Kethoxal
- Names: IUPAC name 3-Ethoxy-1,1-dihydroxy-2-butanone

Identifiers
- CAS Number: 27762-78-3; 3688-37-7 (anhydrous);
- 3D model (JSmol): Interactive image;
- ChEBI: CHEBI:59052;
- ChemSpider: 31346;
- ECHA InfoCard: 100.215.334
- KEGG: D04651;
- MeSH: C005135
- PubChem CID: 34006;
- UNII: E00MDP82S4; 2HAV7G194P (anhydrous);
- CompTox Dashboard (EPA): DTXSID90950449 ;

Properties
- Chemical formula: C_{6}H_{12}O_{4}
- Molar mass: 148.158 g·mol^{−1}
- Appearance: Pale yellow syrup
- Boiling point: 145 °C (293 °F; 418 K)

= Kethoxal =

Kethoxal (3-ethoxy-1,1-dihydroxy-2-butanone) is an organic compound that has antiviral and anaplasmosis properties. It also forms a stable covalent adduct with guanine, which makes it useful for nucleic acid structure determination.

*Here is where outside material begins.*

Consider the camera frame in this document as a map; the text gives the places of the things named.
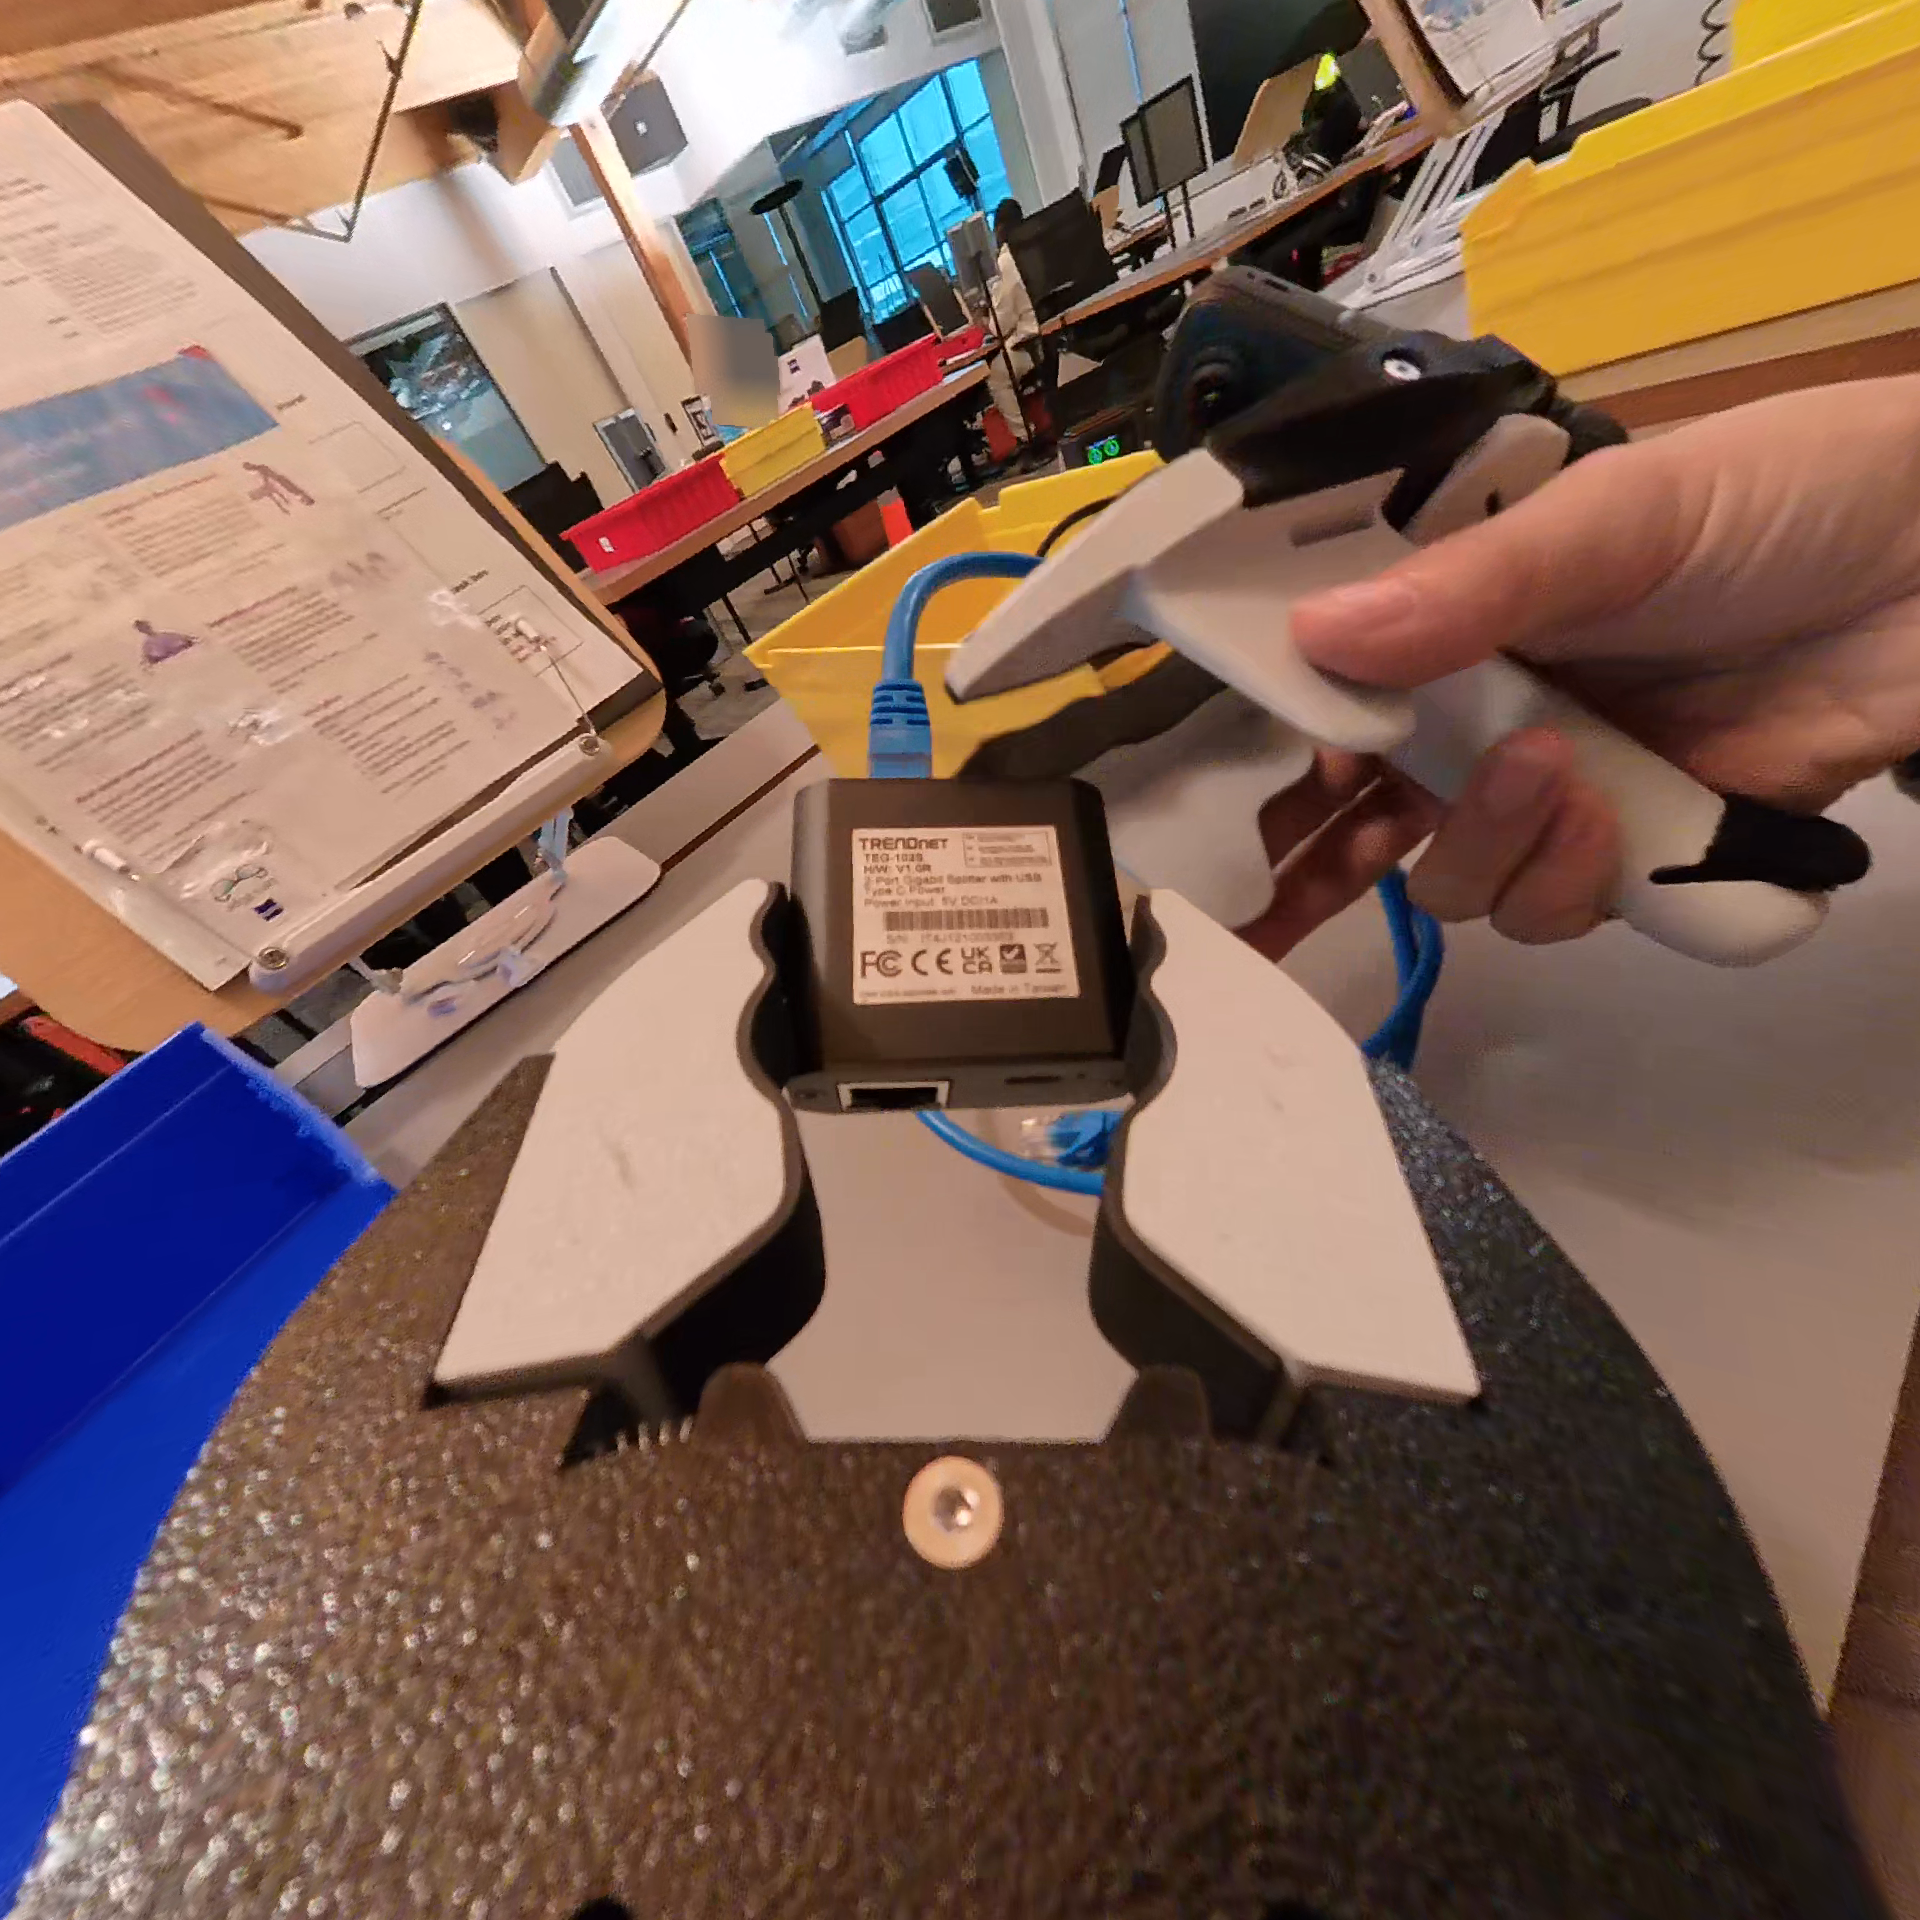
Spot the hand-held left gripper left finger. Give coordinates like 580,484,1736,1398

== Nucleic acid binding ==

Kethoxal, as with other 1,2-dicarbonyl compounds, reacts with nucleic acids. It has high specificity for guanine over other ribonucleotides. In whole RNA, it reacts preferentially with guanine residues that are not involved in hydrogen-bonding. It can thus be used to probe the interactions involved with the secondary structure and other binding interactions of RNA and help with nucleic acid sequence analysis. The binding is reversible, which allows the kethoxal to be removed and the original RNA recovered.